Aim of the exercise:
Restate each line of the listing exactly, without carrying over any pictures.
#### Data section
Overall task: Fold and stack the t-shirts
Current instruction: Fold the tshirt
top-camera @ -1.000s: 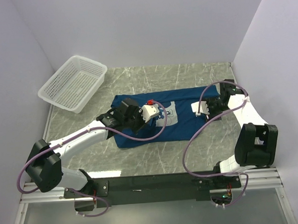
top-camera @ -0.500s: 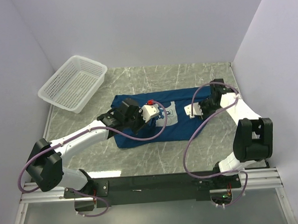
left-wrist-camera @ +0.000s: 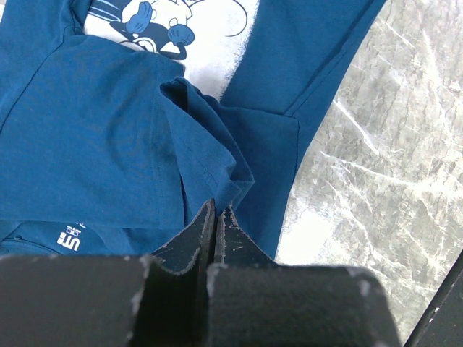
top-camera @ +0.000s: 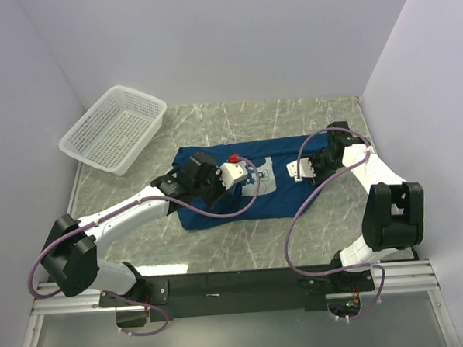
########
Solution to the problem:
Overall task: Fold and stack the t-shirts
Current instruction: Fold the tshirt
top-camera @ -1.000s: 
top-camera @ -0.500s: 
left-wrist-camera @ +0.000s: 
top-camera @ +0.000s: 

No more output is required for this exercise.